De wereld van de luxe wordt met een vergrootglas bekeken door trendwatchers – ideaal voor wie niet dagelijks bezig is met mode of accessoires. Zo blijken genderneutrale horloges de nieuwe hit, is vintage opnieuw koning en krijgt opzichtige luxe steeds meer tegenwind. Maar tussen al die trends duikt er ook een op die zowel verfijnd als vrouwelijk is: het minihorloge. En geloof me, niemand die daar rouwig om is. Deze delicate meesterwerkjes geven horlogemakers en juweliers de kans om hun vakmanschap te etaleren, al moeten ze in horloges met een diameter van amper dertig millimeter wel uitpakken met wat creatief talent. Het resultaat? Minihorloges die barsten van kleur én lef – en waarvan de wijzers, slechts een paar millimeter groot, toch leesbaar blijven.
Uit de loopgraven
De horlogemerken hebben nochtans weinig ervaring met kleine uurwerken. Aan het einde van de negentiende eeuw droegen vrouwen hun horloge als een soort broche. Maar tijdens de Eerste Wereldoorlog evolueerde het horloge van een sieraad naar een praktisch instrument. In de loopgraven bevestigden de soldaten hun horloge aan een lederen bandje: het polshorloge was geboren.
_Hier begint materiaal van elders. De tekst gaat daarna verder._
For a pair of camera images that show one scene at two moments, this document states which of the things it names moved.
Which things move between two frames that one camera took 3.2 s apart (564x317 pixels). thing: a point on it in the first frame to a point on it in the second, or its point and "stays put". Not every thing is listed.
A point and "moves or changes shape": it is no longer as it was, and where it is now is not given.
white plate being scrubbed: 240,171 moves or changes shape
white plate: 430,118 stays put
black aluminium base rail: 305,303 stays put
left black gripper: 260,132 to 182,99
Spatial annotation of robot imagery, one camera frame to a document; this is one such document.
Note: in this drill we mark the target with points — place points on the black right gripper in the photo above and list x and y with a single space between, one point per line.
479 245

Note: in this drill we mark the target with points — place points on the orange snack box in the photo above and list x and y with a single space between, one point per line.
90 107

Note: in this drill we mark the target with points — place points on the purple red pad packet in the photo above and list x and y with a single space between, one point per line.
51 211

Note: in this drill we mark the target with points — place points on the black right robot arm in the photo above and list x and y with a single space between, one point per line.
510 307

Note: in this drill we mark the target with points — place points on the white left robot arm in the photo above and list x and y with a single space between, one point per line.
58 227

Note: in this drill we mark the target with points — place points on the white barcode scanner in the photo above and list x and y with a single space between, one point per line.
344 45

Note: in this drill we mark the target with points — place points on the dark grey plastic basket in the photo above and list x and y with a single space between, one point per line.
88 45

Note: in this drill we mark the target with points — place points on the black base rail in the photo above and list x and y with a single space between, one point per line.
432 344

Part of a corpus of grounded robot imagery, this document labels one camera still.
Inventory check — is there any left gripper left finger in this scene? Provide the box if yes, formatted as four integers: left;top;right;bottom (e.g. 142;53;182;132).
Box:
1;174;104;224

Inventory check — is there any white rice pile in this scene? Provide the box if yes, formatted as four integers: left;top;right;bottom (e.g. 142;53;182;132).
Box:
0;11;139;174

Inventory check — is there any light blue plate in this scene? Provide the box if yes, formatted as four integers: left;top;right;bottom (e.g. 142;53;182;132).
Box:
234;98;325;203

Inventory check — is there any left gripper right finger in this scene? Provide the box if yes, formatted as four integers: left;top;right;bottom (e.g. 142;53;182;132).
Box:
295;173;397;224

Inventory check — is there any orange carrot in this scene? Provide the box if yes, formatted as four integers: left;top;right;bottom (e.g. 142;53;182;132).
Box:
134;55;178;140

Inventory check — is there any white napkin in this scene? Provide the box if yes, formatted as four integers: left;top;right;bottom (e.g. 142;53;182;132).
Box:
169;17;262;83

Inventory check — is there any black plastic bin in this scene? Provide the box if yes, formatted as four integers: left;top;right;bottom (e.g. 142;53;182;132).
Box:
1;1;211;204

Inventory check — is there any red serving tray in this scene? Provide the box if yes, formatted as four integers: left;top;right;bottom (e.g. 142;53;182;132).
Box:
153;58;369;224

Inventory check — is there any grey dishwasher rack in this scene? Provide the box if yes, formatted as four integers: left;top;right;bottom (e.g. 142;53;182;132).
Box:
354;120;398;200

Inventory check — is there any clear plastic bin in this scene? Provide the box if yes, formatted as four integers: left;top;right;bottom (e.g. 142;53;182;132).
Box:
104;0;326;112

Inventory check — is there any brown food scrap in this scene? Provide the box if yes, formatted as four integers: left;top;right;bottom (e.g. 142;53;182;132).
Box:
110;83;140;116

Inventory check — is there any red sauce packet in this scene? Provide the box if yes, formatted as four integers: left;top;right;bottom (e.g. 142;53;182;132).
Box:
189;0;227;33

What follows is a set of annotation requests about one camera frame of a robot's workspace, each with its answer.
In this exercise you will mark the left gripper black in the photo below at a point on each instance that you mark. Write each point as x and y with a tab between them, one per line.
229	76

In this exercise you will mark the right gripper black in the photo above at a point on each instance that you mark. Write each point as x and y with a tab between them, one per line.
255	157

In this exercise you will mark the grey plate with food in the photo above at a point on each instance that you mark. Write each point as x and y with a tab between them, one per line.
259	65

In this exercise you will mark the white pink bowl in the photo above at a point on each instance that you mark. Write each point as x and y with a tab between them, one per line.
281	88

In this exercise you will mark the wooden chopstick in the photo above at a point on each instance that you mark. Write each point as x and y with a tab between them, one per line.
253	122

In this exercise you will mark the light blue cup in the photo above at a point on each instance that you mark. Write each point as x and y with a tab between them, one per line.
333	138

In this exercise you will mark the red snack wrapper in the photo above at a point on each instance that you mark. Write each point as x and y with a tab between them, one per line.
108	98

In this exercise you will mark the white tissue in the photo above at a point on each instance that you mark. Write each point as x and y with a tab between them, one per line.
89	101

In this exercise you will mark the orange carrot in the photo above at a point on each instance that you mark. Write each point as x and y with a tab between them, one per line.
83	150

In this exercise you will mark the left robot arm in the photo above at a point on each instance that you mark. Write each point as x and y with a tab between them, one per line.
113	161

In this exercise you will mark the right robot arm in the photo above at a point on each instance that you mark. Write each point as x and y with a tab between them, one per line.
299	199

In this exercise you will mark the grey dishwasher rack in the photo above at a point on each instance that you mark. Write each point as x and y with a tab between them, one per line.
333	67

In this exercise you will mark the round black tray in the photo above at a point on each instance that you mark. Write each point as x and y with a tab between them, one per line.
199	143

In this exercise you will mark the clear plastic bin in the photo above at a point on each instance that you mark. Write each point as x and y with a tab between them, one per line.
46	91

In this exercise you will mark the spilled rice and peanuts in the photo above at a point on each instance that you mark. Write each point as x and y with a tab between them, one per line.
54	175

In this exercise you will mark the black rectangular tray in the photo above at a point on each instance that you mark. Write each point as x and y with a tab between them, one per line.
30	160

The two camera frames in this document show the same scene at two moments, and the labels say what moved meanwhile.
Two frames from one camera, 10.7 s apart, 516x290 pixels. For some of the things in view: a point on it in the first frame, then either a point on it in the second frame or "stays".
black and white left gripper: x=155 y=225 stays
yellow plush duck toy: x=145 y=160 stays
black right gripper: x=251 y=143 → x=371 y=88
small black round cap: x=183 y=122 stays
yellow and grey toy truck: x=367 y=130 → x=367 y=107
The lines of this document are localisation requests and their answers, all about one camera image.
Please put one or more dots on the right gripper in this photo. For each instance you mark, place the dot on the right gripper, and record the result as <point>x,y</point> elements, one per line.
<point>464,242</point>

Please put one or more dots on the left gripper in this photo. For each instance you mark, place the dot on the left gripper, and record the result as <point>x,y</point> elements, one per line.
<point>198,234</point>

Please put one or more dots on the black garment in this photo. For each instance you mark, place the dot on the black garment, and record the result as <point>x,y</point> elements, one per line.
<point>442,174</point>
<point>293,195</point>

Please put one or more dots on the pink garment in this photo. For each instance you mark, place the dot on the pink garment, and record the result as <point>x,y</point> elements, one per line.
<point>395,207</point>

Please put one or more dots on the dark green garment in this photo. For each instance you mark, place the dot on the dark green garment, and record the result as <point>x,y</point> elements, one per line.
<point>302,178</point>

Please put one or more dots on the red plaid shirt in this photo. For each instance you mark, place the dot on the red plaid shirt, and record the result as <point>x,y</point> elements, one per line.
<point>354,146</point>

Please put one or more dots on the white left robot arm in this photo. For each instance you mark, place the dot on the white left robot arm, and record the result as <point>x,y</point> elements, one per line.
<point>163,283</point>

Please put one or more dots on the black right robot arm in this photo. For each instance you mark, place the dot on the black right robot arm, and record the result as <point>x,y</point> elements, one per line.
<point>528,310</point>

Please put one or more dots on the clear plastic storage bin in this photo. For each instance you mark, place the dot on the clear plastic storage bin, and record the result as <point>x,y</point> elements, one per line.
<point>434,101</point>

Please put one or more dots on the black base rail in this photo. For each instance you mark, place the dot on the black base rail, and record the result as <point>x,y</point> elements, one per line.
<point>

Die militaire en zeer mannelijke oorsprong zou lange tijd een rem zetten op de ontwikkeling van kleine, verfijnde dameshorloges.
Pas in 1969, met de komst van het kwartsuurwerk, begonnen vrouwenhorloges door te breken. Kwartsuurwerken waren twee keer kleiner dan de mechanische variant en maakten het mogelijk om horloges te creëren die de pols van vrouwen sierden. Het ging doorgaans om modellen van 25 tot 35 millimeter, versierd met edelstenen, gouden armbanden en parelmoeren wijzerplaten. Dameshorloges werden steeds meer juwelen: de traditionele polshorloges werden vaak vervangen door iets wat meer weg had van een armband met een piepklein uurwerk in.
101-revolutie
De populariteit van het minihorloge is de voorbije vijftig jaar nooit afgenomen. Aanvankelijk waren het de traditionele horlogemakers zoals Jaeger-LeCoultre die de markt domineerden, maar al snel kwamen ook juweliers als Bulgari, Cartier en Van Cleef & Arpels in beeld, gevolgd door modehuizen zoals Chanel en Hermès. Ook vandaag komt het aanbod uit die drie segmenten.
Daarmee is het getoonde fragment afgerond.